Il cloud computing non rispetta le norme

Considerando l’attuale legislazione europea, il cloud “è per molti aspetti illecito”. La tesi di Luca Bolognini, Presidente Istituto Italiano Privacy.

Che il cloud sia ormai passato da una fase embrionale a una prassi operativa è oramai assodato. Che la sicurezza e la compliance siano i temi che più destano preoccupazioni fra i CIO e i security manager è fatto noto.

Meno noto è invece il fatto che il cloud sia per molti aspetti una pratica “illecita”, come ha spiegato l’avvocato Luca Bolognini, Presidente dell’Istituto Italiano privacy, nel corso di una tavola rotonda nell’ambito dell‘IDC Security Conference 2011. E non è forse un caso che il Garante nei primi 6 mesi del 2011 farà partire le ispezioni nel settore del cloud computing (“probabilmente si tratta di ispezioni conoscitive“, dice Bolognini).

Sono convinto che il cloud computing sia una tecnologia vincente che cambierà alla fine le norme a livello comunitario e di singoli Stati. Ma oggi per come si sta disegnando e attuando il cloud, stiamo parlando di un qualcosa che è per molti versi illecito”. Per dirla con maggiore chiarezza, oggi il cloud computing non è conforme alle normative europee. E questo sotto vari aspetti.

Il primo aspetto riguarda la filiera delle responsabilità. Come noto, il titolare del trattamento dei dati deve nominare direttamente ciascun responsabile esterno. E tutti hanno ben chiaro quanti siano i soggetti che interagiscono all’interno di un servizio cloud, soggetti che solitamente non sono nominati responsabili non essendo tutti identificabili.

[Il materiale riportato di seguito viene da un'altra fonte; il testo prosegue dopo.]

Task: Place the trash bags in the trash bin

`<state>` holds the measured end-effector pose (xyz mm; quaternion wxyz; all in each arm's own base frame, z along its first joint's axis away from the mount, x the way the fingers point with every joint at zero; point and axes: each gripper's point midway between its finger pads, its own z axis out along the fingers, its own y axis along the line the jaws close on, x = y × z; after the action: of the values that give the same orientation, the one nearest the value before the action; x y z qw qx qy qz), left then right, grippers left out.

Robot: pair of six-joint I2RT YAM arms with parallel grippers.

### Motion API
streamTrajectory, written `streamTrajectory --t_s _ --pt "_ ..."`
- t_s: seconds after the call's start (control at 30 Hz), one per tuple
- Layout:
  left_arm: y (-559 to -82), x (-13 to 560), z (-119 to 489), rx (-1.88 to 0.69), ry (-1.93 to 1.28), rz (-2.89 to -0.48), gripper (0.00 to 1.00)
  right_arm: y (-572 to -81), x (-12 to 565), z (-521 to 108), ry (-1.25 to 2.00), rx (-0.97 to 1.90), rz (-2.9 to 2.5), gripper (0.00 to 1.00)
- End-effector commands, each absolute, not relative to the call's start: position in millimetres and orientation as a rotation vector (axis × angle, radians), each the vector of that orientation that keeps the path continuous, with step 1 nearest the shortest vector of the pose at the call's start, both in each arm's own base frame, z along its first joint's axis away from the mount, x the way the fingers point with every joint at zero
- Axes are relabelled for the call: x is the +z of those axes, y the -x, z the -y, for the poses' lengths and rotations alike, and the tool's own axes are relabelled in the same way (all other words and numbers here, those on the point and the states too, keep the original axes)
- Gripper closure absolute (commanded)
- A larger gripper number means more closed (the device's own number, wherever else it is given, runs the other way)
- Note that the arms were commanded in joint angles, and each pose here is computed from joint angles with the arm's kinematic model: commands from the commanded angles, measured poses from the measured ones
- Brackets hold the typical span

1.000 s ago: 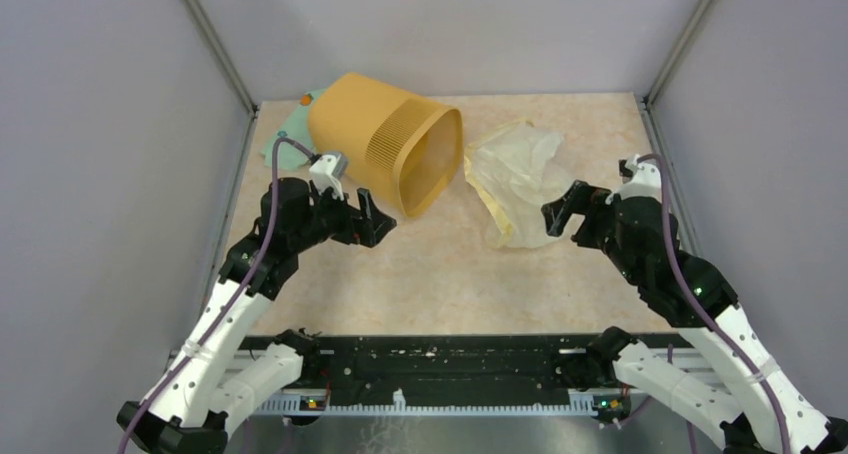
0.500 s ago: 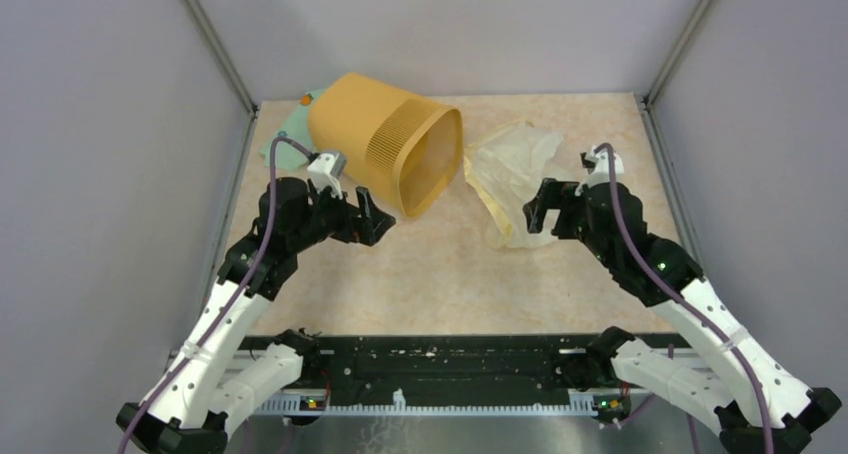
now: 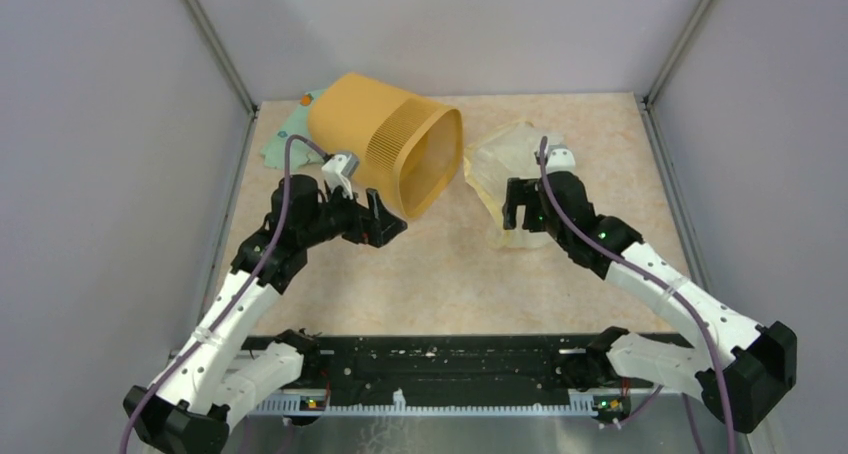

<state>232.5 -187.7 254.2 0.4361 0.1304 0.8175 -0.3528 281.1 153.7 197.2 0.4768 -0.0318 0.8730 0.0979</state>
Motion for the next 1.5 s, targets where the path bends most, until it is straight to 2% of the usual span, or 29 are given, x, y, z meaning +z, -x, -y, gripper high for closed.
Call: streamTrajectory --t_s 0.0,0.53,0.67,0.77,0.83,0.93,0.97,1.27,1.47 --pt "-229.1 262.8 199.4 -0.967 -0.355 -1.971 0.01 -287.6 191.3 -178.3 0.1 0.314 -2.101 0.15" --pt "-230.1 243.1 198.4 -0.967 -0.285 -2.004 0.01 -328.6 128.8 -191.3 0.138 0.123 -2.131 0.2" --pt "-232.3 238.8 198.6 -0.967 -0.256 -2.011 0.01 -331.7 111.6 -185.9 0.13 0.054 -2.161 0.25" --pt "-232.9 236.0 199.5 -0.963 -0.248 -2.017 0.01 -330.3 102.5 -179.8 0.122 0.002 -2.189 0.34" --pt "-232.6 233.5 201.0 -0.968 -0.243 -2.022 0.01 -329.0 107.7 -177.5 0.12 -0.007 -2.196 0.53" --pt "-228.8 229.2 207.6 -1.006 -0.236 -2.03 0.01 -321.7 128.7 -183.6 0.147 0.072 -2.184 0.91" --pt "-228.3 229.3 210.1 -1.02 -0.23 -2.028 0.01 -317.1 143.0 -188.2 0.168 0.134 -2.164 0.99" --pt "-223.6 221.5 219.1 -1.065 -0.255 -2.02 0.02 -236.9 234.1 -218.0 0.504 0.618 -2.023 1.0" --pt "-222.8 222.7 224.6 -1.11 -0.256 -2.018 0.02 -197.9 269.0 -217.0 0.522 0.805 -1.931 1.0"
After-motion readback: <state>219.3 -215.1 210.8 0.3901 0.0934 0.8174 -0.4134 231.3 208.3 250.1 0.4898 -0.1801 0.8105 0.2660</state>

Il problema – spiega Bolognini  – è che in  Europa non è concepita oggi la figura del super-responsabile”, che possa farsi carico di questa responsabilità.

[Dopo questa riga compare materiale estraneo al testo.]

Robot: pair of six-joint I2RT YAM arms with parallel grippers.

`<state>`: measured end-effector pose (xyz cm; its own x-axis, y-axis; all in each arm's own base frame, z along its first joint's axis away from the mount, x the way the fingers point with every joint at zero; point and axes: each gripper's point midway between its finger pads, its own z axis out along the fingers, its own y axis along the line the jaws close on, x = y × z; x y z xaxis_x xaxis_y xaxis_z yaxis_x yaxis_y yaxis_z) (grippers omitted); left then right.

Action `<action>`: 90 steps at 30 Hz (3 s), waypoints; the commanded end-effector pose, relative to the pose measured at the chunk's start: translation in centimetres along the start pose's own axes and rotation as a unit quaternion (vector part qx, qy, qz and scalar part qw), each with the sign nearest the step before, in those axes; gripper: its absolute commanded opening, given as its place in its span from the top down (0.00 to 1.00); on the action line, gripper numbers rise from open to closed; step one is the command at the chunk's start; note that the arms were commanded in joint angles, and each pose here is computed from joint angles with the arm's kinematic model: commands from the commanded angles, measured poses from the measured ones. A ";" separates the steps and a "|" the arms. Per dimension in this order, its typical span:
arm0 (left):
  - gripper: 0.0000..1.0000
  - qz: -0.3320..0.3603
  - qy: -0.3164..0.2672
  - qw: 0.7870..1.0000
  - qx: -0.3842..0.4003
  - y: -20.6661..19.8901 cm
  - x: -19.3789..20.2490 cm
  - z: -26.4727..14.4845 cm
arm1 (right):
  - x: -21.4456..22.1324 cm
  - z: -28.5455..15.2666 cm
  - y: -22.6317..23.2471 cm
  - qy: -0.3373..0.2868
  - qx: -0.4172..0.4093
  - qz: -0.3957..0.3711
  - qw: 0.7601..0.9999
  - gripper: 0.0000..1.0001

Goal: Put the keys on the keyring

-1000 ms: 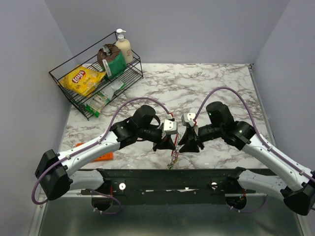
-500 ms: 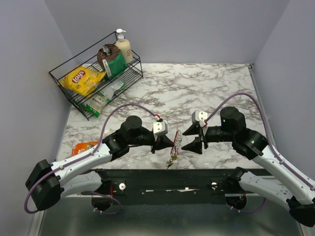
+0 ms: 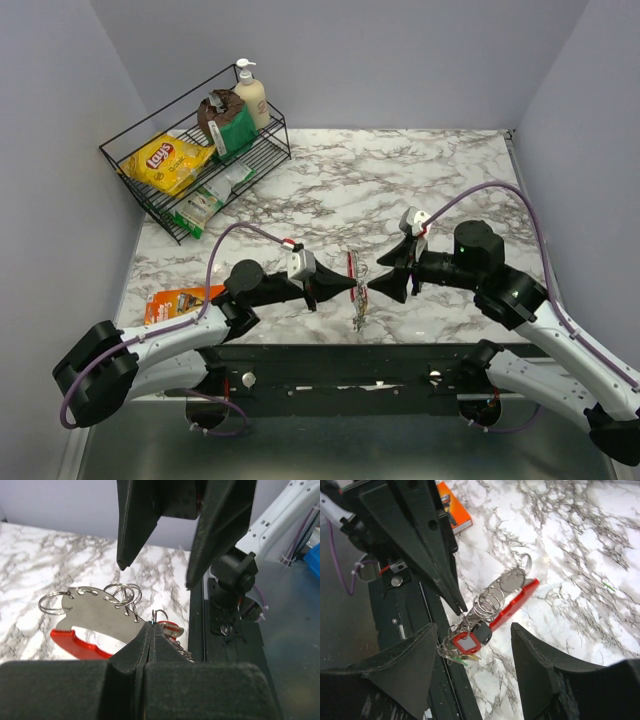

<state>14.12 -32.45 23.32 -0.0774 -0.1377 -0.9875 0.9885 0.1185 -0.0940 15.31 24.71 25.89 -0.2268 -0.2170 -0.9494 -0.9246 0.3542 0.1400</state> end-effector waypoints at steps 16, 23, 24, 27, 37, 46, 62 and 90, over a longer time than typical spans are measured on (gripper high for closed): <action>1.00 0.097 -0.200 0.975 -0.024 0.7 -6.6 -0.8 | -3.1 -0.2 1.6 -0.060 -0.069 0.068 0.994 0.40; 1.00 0.092 -0.213 0.972 -0.033 2.6 -7.3 -1.4 | -5.6 -0.4 -0.2 -0.108 -0.101 0.092 0.985 0.43; 1.00 0.091 -0.228 0.969 -0.029 2.6 -7.9 -1.8 | -5.7 -0.4 -0.7 -0.111 -0.096 0.095 0.985 0.43; 1.00 0.092 -0.233 0.967 -0.038 3.9 -8.3 -2.4 | -6.0 -0.2 -1.4 -0.112 -0.085 0.094 0.986 0.43; 1.00 0.127 -0.249 0.959 -0.044 5.4 -10.8 -2.4 | -6.3 1.3 -3.2 -0.100 -0.069 0.149 0.981 0.49; 1.00 0.137 -0.260 0.956 -0.013 4.6 -12.6 -1.8 | -6.2 2.0 -5.1 -0.102 -0.029 0.164 0.981 0.61; 1.00 0.141 -0.261 0.955 0.013 3.6 -13.3 -1.7 | -5.2 2.9 -5.8 -0.082 -0.027 0.177 0.980 0.67; 1.00 0.133 -0.255 0.957 0.037 3.2 -13.4 -0.9 | -3.2 3.3 -5.1 -0.054 -0.056 0.179 0.981 0.93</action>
<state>21.48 -31.16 28.23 -0.0465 -0.3657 -0.9296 0.9788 0.1693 -0.1155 21.99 26.62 27.29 -0.5174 0.0157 -0.8556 -0.8115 0.3084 0.4963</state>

Il secondo aspetto riguarda le misure di sicurezza. Secondo Bolognini, ci sono situazioni in cui il cloud risulta inidoneo per questioni di diritto e di privacy sul lavoro.

Paradossalmente, ci possono essere troppi vincoli di sicurezza decisi da fornitore cloud e cliente. Quando si parla di privacy e protezione dei dati la sicurezza non va intesa solo come  sicurezza protettiva dagli abusi, ma come sicurezza intelligente, flessibile, adattabile”.

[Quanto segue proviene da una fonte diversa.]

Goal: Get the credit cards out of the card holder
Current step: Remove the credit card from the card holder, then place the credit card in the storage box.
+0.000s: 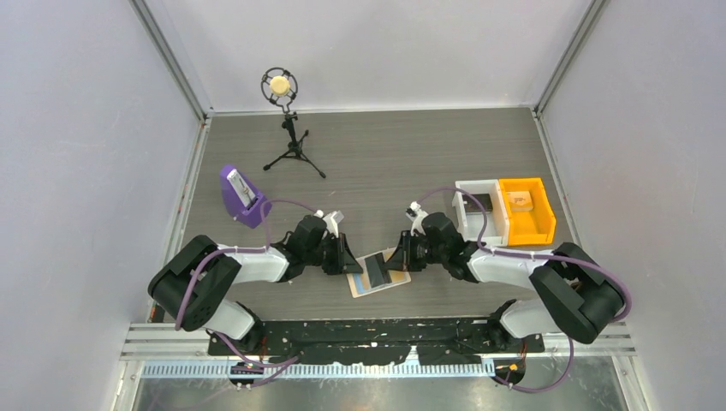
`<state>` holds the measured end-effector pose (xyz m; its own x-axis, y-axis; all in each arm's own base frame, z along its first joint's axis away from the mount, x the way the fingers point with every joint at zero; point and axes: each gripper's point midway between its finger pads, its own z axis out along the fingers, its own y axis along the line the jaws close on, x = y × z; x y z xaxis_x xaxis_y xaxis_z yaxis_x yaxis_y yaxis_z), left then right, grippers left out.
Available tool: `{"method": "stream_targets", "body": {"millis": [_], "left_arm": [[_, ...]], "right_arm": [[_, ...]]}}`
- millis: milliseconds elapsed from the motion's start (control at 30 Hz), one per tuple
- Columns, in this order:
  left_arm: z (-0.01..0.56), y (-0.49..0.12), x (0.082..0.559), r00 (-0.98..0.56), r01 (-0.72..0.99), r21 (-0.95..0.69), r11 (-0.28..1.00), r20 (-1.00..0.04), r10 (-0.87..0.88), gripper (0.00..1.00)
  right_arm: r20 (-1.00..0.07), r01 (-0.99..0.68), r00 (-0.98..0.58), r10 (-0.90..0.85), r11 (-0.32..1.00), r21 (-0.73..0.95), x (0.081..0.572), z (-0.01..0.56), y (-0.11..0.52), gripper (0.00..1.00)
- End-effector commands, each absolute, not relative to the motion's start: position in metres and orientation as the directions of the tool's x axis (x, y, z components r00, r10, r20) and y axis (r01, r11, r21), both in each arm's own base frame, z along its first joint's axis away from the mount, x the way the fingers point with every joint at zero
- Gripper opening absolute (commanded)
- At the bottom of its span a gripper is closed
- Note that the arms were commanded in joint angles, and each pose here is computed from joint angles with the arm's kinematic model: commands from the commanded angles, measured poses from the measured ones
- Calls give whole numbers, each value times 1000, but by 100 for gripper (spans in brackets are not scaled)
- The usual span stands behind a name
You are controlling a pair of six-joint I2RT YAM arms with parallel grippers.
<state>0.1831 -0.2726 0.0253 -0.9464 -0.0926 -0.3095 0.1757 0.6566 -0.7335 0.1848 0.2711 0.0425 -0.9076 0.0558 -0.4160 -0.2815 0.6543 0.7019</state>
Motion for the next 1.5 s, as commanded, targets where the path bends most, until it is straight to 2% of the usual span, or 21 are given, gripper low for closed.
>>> {"method": "stream_targets", "body": {"millis": [0,167,233,367,533,633,767,933,1100,1467], "left_arm": [[9,-260,180,-947,170,-669,724,-313,-67,11],[19,-263,182,-945,183,-681,709,-321,-64,13],[31,-268,182,-944,192,-701,687,-324,-67,17],[70,-275,188,-928,225,-736,639,-362,-90,35],[122,-275,197,-892,260,-746,613,-429,-144,48],[143,-270,198,-883,248,-735,631,-439,-164,55],[173,-268,201,-864,246,-750,614,-457,-213,64],[198,-271,202,-857,215,-801,558,-429,-285,73],[201,-272,201,-869,177,-815,552,-393,-301,77],[202,-280,204,-877,120,-876,467,-313,-363,79]], "right_arm": [[-454,-312,-889,60,647,696,188,53,267,5],[-479,-331,-876,55,654,680,190,62,263,5],[-505,-350,-862,48,664,660,192,68,260,5],[-583,-402,-812,38,688,604,200,89,253,5],[-677,-483,-736,-4,704,521,206,112,245,5],[-760,-554,-649,-28,703,447,211,137,244,5],[-883,-663,-454,-120,707,245,213,162,243,5],[-962,-738,-180,-207,674,-7,201,188,252,5],[-972,-732,-27,-232,667,-139,194,203,255,5],[-913,-725,79,-400,606,-328,181,195,269,5]]}}
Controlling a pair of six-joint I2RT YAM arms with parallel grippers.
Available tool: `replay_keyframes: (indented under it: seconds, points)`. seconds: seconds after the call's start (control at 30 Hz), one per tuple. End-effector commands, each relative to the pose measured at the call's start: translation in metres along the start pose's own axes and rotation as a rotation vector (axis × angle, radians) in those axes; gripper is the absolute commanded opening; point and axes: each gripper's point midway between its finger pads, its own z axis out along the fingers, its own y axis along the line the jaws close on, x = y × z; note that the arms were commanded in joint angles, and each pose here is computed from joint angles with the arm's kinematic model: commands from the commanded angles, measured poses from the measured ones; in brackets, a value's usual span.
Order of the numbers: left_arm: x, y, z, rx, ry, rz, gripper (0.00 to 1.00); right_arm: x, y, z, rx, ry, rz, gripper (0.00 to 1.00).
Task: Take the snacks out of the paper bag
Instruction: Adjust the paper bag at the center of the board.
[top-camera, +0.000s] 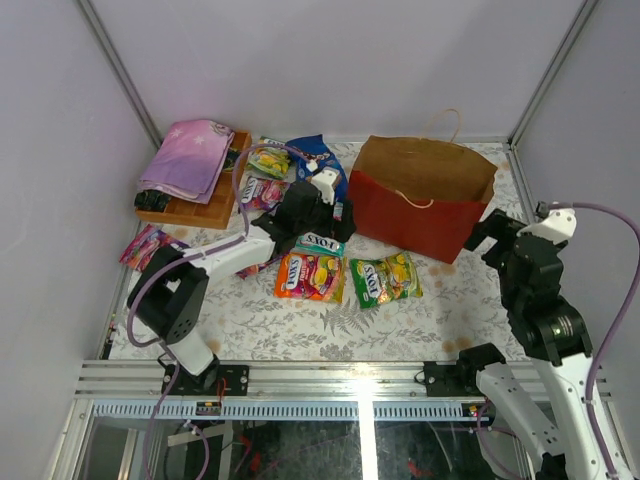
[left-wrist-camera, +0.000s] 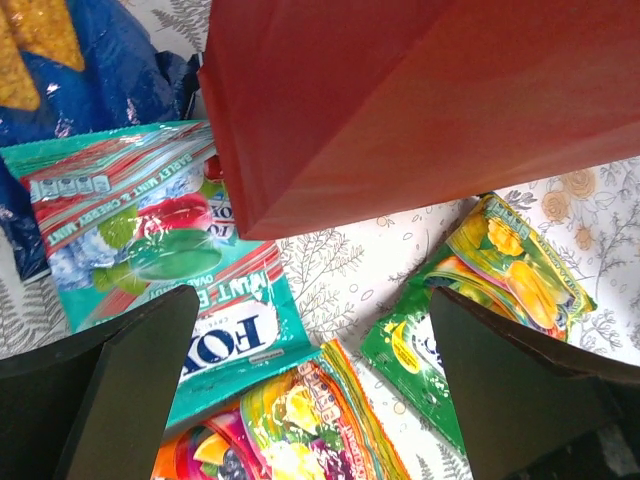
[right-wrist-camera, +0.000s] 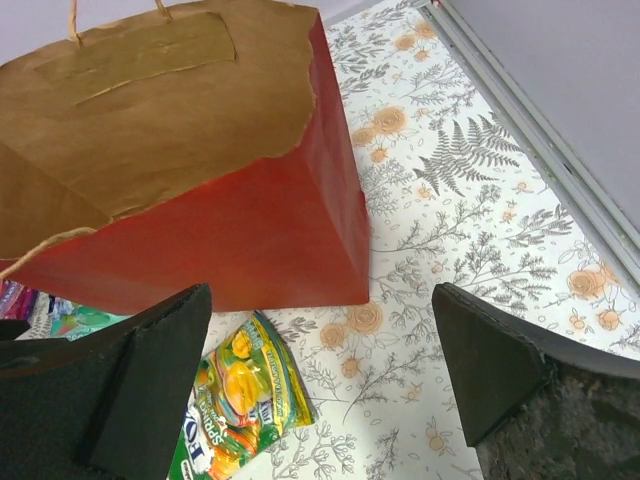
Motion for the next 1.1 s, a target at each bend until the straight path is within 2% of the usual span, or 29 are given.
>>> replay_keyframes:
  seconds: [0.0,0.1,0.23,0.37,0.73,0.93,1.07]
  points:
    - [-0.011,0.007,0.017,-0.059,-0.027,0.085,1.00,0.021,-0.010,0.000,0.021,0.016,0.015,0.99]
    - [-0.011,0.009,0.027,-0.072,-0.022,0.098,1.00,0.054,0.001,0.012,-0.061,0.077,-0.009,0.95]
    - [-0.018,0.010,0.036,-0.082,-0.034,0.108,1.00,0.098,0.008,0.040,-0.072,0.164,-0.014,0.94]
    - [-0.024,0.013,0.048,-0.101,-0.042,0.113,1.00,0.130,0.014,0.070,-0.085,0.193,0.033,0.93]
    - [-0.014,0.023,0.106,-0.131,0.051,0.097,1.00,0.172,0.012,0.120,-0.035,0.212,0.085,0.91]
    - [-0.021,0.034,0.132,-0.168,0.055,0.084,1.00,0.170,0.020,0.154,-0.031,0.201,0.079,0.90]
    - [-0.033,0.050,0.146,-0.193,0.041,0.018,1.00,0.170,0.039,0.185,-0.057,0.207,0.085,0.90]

Terzo punto, perdita dei dati. In Europa c’è una buona normativa sulla perdita dei dati nei servizi di telecomunicazione, che per certi aspetti riguarda il cloud. “Arriverà una normativa che, speriamo imporrà le notificazioni di perdita dei dati anche ai cloud provider”, spiega Bolognini.

Infine, c’è l’enorme questione dell’estero. “I dati personali che risiedono all’estero sono il cuore pulsante del dramma legale del cloud, insieme alla filiera di responsabilità – continua Bolognini -. Col cloud, noi stiamo portando mole di dati all’estero, spesso in luoghi diversi e questo non è normalmente consentito. Servirebbe il consenso dei diretti interessati, ma è una pratica inattuabile. Inoltre le binding corporate rules e il Safe Harbor hanno orizzonti limitati, mentre le clausole standard spesso sono difficili da applicare nella filiera cloud”.

La tecnologia insomma si scontra con una normativa obsoleta che va ridiscussa. “Fermo restando che quella è la direzione, dobbiamo spingere per una normativa più realistica  – conclude Bolognini – Dal controllo pubblicistico, bisogna passare a un controllo privatistico, basato su codici di condotta e su soggetti che si facciano garanti privati”.  

In sostanza bisognerebbe creare un network certificato che risponde a determinate regole di condotta e riconosciuto a livello di Commissione Europea, all’interno del quale entrerebbero anche i cloud provider. Questi ultimi sarebbero a tutti gli effetti degli intelligenti Garanti privati: sono loro , al di là di dove risiedono i dati, che si prendono carico della responsabilità della gestione e del trattamento, in virtù di regole di condotta definite e condivise. Ma questa è un’altra storia.